# [To do]
Please give back, word for word, only the lines starting at the one containing "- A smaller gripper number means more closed" and ending at the one containing "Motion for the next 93" within the material below.

# [Data provided]
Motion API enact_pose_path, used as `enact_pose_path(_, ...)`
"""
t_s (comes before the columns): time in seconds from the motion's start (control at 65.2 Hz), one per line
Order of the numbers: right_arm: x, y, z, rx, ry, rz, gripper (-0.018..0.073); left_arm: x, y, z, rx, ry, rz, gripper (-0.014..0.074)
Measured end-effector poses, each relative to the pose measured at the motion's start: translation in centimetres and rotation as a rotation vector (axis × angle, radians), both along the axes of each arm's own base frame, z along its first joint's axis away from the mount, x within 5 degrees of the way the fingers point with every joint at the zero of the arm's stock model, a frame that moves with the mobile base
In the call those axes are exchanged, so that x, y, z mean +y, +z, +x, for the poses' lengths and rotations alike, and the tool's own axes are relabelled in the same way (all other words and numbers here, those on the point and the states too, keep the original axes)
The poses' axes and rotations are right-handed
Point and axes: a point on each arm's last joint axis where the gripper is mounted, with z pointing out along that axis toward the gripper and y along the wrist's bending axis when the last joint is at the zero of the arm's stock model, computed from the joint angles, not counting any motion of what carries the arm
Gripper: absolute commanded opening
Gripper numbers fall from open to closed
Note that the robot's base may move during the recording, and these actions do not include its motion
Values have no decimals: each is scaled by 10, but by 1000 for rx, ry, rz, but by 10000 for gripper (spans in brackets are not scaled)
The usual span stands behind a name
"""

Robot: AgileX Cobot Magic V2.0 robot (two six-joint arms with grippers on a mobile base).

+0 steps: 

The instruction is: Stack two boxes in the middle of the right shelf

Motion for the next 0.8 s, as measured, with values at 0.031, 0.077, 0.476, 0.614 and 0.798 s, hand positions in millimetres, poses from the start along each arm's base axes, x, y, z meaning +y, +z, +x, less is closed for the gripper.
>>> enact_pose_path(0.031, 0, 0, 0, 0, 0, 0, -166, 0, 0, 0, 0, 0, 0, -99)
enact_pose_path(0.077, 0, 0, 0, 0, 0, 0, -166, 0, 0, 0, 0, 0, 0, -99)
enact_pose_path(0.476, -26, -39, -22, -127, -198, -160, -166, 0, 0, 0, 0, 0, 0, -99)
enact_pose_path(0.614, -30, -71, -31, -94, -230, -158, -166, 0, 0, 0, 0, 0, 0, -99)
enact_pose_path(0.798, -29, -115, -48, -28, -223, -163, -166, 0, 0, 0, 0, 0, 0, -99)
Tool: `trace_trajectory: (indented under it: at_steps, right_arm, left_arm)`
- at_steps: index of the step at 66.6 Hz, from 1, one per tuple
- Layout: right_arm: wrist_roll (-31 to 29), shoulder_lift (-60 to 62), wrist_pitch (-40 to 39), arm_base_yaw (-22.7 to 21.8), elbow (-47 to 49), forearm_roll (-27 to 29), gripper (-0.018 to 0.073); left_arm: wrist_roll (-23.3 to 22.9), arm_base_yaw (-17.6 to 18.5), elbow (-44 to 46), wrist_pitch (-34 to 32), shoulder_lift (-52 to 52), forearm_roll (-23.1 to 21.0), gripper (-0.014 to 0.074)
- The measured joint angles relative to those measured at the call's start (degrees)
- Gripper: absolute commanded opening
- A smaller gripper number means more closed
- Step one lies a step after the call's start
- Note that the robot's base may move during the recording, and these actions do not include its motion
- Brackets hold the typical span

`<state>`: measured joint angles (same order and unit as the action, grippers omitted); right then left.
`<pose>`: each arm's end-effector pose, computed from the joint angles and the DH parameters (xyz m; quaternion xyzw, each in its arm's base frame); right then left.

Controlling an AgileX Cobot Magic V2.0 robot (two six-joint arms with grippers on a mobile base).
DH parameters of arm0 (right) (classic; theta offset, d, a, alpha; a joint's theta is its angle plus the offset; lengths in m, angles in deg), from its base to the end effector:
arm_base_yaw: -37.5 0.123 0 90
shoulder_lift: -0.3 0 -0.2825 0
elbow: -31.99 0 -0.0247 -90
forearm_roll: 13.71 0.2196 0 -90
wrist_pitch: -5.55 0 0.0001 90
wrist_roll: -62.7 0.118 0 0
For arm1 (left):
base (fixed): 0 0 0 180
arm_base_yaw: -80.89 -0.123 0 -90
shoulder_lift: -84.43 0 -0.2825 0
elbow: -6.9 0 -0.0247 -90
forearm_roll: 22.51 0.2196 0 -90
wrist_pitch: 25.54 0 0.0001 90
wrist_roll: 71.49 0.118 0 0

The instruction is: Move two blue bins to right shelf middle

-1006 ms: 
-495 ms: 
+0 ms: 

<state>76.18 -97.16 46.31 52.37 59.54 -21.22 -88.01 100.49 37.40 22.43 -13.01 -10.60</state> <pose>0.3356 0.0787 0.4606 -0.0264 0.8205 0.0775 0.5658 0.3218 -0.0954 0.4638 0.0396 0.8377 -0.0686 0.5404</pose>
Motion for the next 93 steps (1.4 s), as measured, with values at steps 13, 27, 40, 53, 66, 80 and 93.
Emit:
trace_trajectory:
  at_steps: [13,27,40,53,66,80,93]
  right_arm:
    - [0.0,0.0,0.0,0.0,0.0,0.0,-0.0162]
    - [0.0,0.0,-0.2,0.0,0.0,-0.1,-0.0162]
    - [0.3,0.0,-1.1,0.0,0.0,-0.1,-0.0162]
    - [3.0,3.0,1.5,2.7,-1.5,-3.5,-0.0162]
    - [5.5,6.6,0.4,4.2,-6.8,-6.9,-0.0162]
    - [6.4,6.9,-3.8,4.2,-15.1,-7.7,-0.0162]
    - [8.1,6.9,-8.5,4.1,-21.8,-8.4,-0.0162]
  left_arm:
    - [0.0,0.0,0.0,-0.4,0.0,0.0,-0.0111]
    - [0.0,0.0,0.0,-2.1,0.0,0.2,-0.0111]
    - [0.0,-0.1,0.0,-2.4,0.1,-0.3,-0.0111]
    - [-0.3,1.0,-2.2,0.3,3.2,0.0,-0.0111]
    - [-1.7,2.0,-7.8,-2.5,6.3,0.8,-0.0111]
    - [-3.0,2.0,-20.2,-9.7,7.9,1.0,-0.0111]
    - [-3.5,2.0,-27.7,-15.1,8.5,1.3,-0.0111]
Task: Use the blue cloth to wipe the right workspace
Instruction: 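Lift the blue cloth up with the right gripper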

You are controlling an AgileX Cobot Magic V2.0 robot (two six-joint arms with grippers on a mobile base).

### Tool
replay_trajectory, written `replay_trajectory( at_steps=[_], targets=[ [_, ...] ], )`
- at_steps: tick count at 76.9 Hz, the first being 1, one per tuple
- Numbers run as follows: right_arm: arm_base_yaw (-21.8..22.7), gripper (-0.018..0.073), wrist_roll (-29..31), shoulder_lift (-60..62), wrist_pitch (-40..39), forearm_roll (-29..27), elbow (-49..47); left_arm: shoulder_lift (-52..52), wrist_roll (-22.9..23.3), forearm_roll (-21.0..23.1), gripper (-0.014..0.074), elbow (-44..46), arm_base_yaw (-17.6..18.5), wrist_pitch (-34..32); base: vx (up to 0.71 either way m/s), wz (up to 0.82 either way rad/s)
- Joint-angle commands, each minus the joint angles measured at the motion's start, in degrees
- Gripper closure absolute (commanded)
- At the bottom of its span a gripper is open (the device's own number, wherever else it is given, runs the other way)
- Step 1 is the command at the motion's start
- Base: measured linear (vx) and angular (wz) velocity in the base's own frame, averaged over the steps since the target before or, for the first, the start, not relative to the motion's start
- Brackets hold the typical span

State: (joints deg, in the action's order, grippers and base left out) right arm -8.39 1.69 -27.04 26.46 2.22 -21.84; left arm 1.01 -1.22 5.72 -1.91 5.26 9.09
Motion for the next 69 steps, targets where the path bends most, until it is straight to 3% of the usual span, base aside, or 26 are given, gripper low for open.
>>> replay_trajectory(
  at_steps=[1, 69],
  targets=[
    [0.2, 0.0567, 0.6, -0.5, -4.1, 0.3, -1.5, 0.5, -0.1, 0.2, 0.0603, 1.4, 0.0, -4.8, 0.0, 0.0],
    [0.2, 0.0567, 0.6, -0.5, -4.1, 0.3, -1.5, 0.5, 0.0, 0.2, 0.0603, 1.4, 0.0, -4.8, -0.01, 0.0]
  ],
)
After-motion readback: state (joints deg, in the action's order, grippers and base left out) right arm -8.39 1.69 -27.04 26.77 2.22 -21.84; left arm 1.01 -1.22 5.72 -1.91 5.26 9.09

# [Solution to this exercise]
- A smaller gripper number means more closed
- Step one lies a step after the call's start
- Note that the robot's base may move during the recording, and these actions do not include its motion
- Brackets hold the typical span

`<state>`: measured joint angles (same order and unit as the action, grippers omitted); right then left.
`<pose>`: each arm's end-effector pose, computed from the joint angles and the DH parameters (xyz m; quaternion xyzw, each in its arm's base frame); right then left.

Controlling an AgileX Cobot Magic V2.0 robot (two six-joint arms with grippers on a mobile base).
DH parameters of arm0 (right) (classic; theta offset, d, a, alpha; a joint's theta is its angle plus the offset; lengths in m, angles in deg), from its base to the end effector:
arm_base_yaw: -37.5 0.123 0 90
shoulder_lift: -0.3 0 -0.2825 0
elbow: -31.99 0 -0.0247 -90
forearm_roll: 13.71 0.2196 0 -90
wrist_pitch: -5.55 0 0.0001 90
wrist_roll: -62.7 0.118 0 0
For arm1 (left):
base (fixed): 0 0 0 180
arm_base_yaw: -80.89 -0.123 0 -90
shoulder_lift: -84.43 0 -0.2825 0
elbow: -6.9 0 -0.0247 -90
forearm_roll: 22.51 0.2196 0 -90
wrist_pitch: 25.54 0 0.0001 90
wrist_roll: 71.49 0.118 0 0

The instruction is: Move two blue bins to right shelf middle

-1006 ms: 
-495 ms: 
+0 ms: 

<state>76.18 -97.16 46.31 52.37 59.54 -21.22 -88.01 100.49 37.40 22.43 -13.01 -10.60</state> <pose>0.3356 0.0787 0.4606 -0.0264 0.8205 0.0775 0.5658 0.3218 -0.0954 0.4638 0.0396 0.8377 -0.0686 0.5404</pose>
Motion for the next 93 steps (1.4 s), as measured, with values at steps 13, 27, 40, 53, 66, 80 and 93.

No further output is needed here.